Desde que o presidente Nayib Bukele assumiu o cargo, em 1º de junho de 2019, jornalistas de El Salvador dizem que instituições e funcionários públicos estão cada vez menos acessíveis e que as redes sociais se tornaram o meio favorito do novo governo para comunicar assuntos oficiais ou refutar qualquer crítica ou comentário .
De acordo com José Luis Sanz, diretor do site de jornalismo investigativo salvadorenho El Faro, Bukele não concedeu nenhuma entrevista a meios nacionais desde que assumiu a presidência, mas faz uso constante das redes sociais para expressar suas opiniões pessoais e decisões do governo.
O presidente “continua consolidando a ideia, a aparência de que ele não precisa dos meios de comunicação para se comunicar e que sobretudo seu modelo de prestação de contas e a suposta transparência que isso implica se baseiam em constantemente emitir opiniões ou fazer anúncios por meio de redes sociais”, disse Sanz ao Centro Knight.
Desde o entorno mais próximo ao presidente, acrescentou Sanz, legitima-se a ideia de que “essa é a nova maneira pela qual as pessoas se expressam e as novas formas de comunicação.
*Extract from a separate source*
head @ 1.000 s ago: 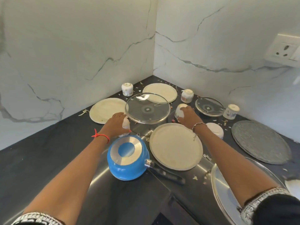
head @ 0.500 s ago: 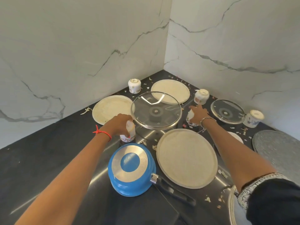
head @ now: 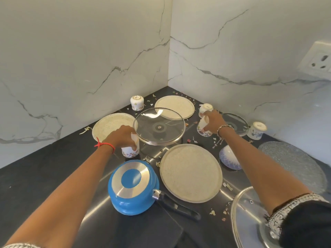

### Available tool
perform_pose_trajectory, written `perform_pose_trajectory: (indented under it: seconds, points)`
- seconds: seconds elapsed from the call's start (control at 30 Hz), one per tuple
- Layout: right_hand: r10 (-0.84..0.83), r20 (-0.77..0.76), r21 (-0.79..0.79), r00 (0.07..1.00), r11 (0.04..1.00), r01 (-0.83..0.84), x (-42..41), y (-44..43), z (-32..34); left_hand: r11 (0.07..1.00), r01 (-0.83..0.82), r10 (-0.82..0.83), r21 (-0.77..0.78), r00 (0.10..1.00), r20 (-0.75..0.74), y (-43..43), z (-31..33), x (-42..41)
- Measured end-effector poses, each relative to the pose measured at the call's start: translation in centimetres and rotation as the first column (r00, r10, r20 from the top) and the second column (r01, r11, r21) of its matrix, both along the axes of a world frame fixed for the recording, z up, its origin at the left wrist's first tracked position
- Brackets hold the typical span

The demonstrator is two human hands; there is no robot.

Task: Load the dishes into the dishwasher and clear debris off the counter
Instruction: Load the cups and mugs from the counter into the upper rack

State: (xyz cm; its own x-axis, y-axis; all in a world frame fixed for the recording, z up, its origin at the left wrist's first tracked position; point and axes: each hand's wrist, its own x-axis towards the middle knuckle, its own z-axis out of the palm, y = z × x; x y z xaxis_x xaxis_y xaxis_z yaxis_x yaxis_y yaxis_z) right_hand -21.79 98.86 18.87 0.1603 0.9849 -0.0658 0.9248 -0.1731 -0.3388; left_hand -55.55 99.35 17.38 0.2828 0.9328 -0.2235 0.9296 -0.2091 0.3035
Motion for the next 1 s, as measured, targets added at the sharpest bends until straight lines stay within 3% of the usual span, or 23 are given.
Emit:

O povo não precisa mais dos meios para se expressar.”
Para o jornalista César Fagoaga, chefe de redação do site jornalístico Revista Factum, nesses três meses de governo, o presidente "tem se mostrado muito alérgico a críticas", não apenas com jornalistas, mas com qualquer pessoa que expresse qualquer desacordo com seu governo.
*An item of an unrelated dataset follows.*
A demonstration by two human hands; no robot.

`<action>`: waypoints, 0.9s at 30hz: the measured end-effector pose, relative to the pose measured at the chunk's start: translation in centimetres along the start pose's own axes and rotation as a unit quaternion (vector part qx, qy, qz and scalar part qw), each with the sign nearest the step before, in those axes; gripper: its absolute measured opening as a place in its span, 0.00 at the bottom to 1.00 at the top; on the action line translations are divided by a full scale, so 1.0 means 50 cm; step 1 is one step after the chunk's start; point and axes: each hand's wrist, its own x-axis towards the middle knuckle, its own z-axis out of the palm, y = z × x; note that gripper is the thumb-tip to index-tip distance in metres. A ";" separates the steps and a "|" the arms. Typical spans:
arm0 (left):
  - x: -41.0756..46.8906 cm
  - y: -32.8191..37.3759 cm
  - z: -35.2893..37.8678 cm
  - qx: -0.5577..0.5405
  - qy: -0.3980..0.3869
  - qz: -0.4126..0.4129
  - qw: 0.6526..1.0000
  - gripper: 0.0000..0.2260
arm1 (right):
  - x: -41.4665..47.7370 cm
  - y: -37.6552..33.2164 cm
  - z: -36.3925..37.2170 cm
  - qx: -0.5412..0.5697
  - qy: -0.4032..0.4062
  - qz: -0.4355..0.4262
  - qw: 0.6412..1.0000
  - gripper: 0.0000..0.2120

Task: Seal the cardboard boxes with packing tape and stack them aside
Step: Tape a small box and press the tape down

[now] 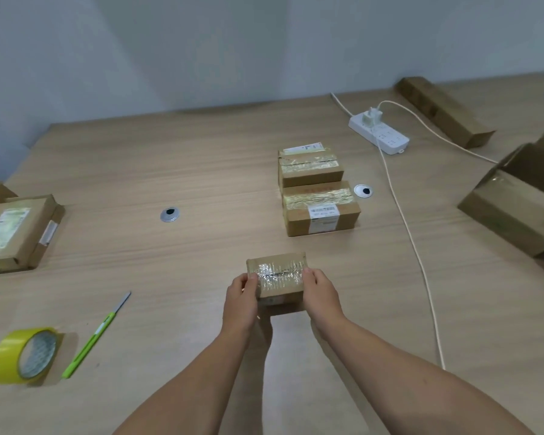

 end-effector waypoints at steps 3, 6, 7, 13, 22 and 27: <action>0.008 0.028 0.051 -0.006 0.010 0.019 1.000 0.07 | 0.026 -0.023 -0.052 0.027 0.016 -0.025 0.999 0.16; 0.016 0.071 0.100 -0.006 0.014 0.034 0.999 0.14 | 0.056 -0.059 -0.100 0.046 0.029 -0.048 0.997 0.18; 0.019 0.086 0.114 -0.006 0.014 0.035 0.999 0.17 | 0.069 -0.069 -0.112 0.053 0.031 -0.055 0.997 0.18; 0.045 0.175 0.171 -0.017 0.024 0.062 0.998 0.32 | 0.138 -0.132 -0.155 0.067 0.035 -0.079 0.994 0.19; 0.116 0.251 0.225 -0.015 0.009 0.090 0.996 0.19 | 0.235 -0.201 -0.182 0.045 0.053 -0.089 0.994 0.21; 0.154 0.279 0.245 -0.016 0.014 0.096 0.995 0.15 | 0.281 -0.216 -0.183 0.037 0.052 -0.083 0.994 0.22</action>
A narrativa oficial é "aqueles que estão contra mim estão contra o povo", disse Fagoaga. “Isso começou durante a campanha [de Bukele] com os partidos políticos, o que foi muito simples porque os partidos políticos tradicionais perderam toda a sua legitimidade por causa de eventos de corrupção muito conhecidos. Então ele atacou o Congresso, depois o sistema judicial, depois atacou os meios de comunicação de uma maneira muito mais aberta. Essa dinâmica tem se mantido”, afirmou o jornalista.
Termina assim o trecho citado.